American psychiatrist

Carole Lieberman is an American psychiatrist and author who has provided expert witness testimony for cases including the murder of Scott Amedure. She gained attention in 2011 due to her suggesting video games cause aggression and lead to sexual assault.

==Biography==
Carole Lieberman was born and raised in New York City. She received her medical degree from Belgium's Université Catholique de Louvain and received her psychiatric residency training at New York University, Bellevue, where she was Chief Resident. She studied in London, England at the Anna Freud Hampstead Clinic as well as the Institute of Psychiatry/Maudsley Hospital. She is a diplomate of the American Board of Psychiatry and Neurology.

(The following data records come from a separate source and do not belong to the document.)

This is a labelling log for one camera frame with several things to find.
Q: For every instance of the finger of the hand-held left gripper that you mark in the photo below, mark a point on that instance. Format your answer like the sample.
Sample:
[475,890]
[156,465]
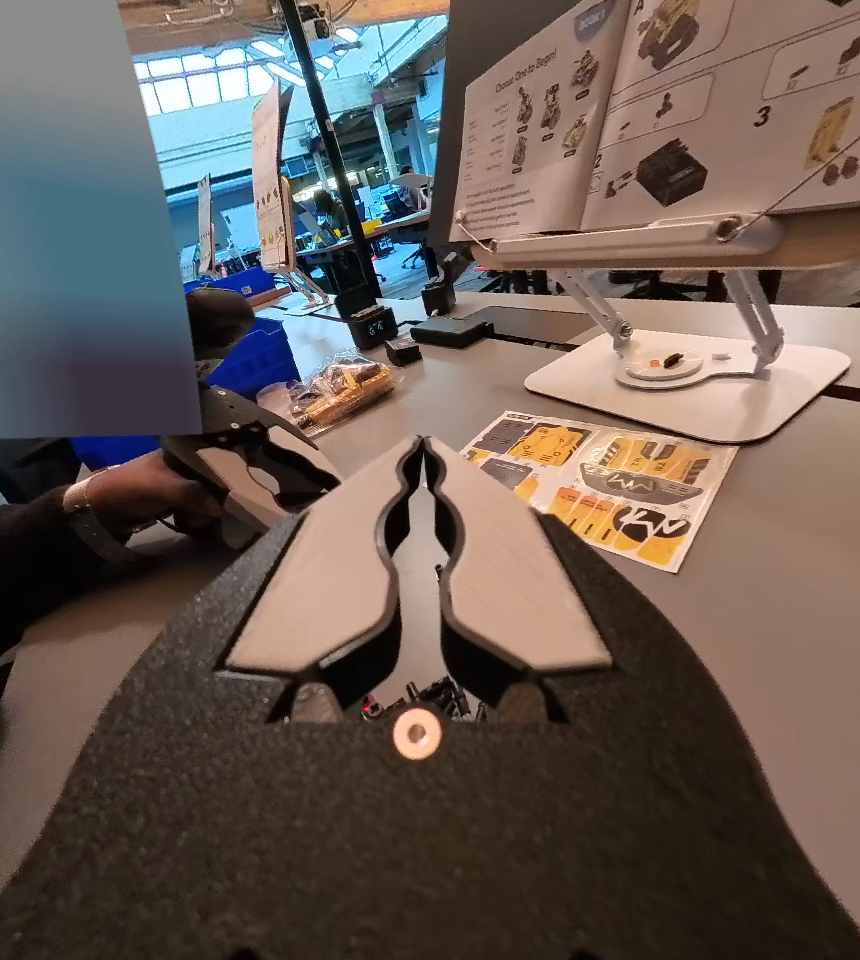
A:
[298,454]
[239,487]

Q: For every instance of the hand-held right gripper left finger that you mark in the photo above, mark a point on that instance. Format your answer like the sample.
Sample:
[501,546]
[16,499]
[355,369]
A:
[325,592]

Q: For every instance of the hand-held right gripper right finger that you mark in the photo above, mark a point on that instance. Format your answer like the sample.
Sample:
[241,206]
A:
[512,592]

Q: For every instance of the pile of black connector pins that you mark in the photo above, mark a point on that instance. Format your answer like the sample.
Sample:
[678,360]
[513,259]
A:
[441,688]

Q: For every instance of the person's left forearm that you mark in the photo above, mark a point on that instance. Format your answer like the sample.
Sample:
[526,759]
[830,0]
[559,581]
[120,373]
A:
[17,555]

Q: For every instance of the person's left hand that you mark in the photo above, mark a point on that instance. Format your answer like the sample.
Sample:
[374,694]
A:
[152,495]

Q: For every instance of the blue storage bin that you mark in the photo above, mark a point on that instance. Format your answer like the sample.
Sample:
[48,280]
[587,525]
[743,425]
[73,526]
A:
[265,283]
[265,360]

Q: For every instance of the clear bag of yellow parts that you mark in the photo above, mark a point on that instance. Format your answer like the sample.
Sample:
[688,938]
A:
[347,397]

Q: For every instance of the small black battery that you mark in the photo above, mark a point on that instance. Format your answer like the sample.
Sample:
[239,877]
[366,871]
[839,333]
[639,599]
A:
[403,352]

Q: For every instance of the black charging case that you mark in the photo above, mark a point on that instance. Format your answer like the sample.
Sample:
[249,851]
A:
[370,326]

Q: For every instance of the yellow grey sticker sheet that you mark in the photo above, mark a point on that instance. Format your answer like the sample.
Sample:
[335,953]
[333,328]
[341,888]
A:
[595,465]

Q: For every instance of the grey wrist watch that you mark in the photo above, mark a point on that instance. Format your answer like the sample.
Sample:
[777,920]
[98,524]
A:
[81,491]

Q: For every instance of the wooden background book stand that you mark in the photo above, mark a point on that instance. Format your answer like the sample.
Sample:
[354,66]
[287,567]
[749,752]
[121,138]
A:
[205,225]
[272,172]

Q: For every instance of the black flat power bank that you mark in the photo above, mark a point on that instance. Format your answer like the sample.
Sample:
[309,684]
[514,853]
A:
[448,332]

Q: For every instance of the black charger adapter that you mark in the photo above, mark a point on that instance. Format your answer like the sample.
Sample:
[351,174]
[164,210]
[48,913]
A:
[439,300]

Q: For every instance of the background wooden desk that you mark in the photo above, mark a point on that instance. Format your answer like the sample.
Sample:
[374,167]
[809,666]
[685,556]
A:
[392,225]

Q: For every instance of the black pole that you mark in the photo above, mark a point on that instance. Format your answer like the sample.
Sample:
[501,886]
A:
[325,150]

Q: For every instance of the small yellow black piece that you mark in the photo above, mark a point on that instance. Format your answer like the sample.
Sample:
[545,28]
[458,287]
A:
[673,360]

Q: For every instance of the white book stand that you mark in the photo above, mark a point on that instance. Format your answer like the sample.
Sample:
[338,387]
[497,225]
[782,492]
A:
[774,397]

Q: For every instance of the instruction booklet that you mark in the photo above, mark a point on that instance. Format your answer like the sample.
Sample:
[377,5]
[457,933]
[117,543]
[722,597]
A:
[550,150]

She received her Master's of Public Health degree from the University of California, Los Angeles where she also serves as a member of Clinical Faculty in the department of Psychiatry.
Lieberman has appeared as a media expert for TV news, radio talk shows, print publications, and other media outlets. She has appeared on The Dr. Phil show; The Insider: Celebrity Stalking and the Role of Social Media, CBS news, NBC news, ABC news, KTLA news, The Morton Report. and news blogs.

Lieberman has appeared before the United States Congress providing testimony at the Congressional Hearing of the Subcommittee on National Security, International Affairs, and Criminal Justice of the Committee on Government Reform and Oversight - "Report from the Front Line: The Drug War in Hollywood"; she provided a statement at U.S. Senator Kent Conrad (D-North Dakota) Press Conference to announce the formation of a Citizens Task Force on TV Violence; she appeared before the U.S. Senate Judiciary Committee Joint Hearing, Constitution Subcommittee chaired by Senator Paul Simon (D-Illinois) and the House Judiciary Committee's Subcommittee on Crime and Criminal Justice – "10 Point Plan to Sweep Violence Off TV and Off Our Streets".

==Video game statements==
During a February 2011 interview with Fox News, Lieberman claimed that there existed a correlation between violent video games and sexual assault: "The increase in rapes can be attributed in large part to the playing out of [sexual] scenes in video games". However, in Wired magazine, journalist Jason Schreier wrote that when asked "multiple times to clarify her comments, she failed to cite a single study, statistic or piece of evidence that proved her point". Lieberman eventually responded with a single study to support her case as of February 14, 2011: "Violent Video Game Effects on Aggression, Empathy, and Prosocial Behavior in Eastern and Western Countries: A Meta-Analytic Review". However, the article makes no mention of sexual crime. Her claims were also ridiculed by Douglas Gentile, a professor at Iowa State University who studies the relationship between media and violence. Gentile, who "has been researching violence in media since 1999 [and] has written books and studies about the psychological effects of videogames", said of Lieberman's claims: "I don't know where [she] would get any evidence for this opinion. There's really very little to substantiate her claims in research literature."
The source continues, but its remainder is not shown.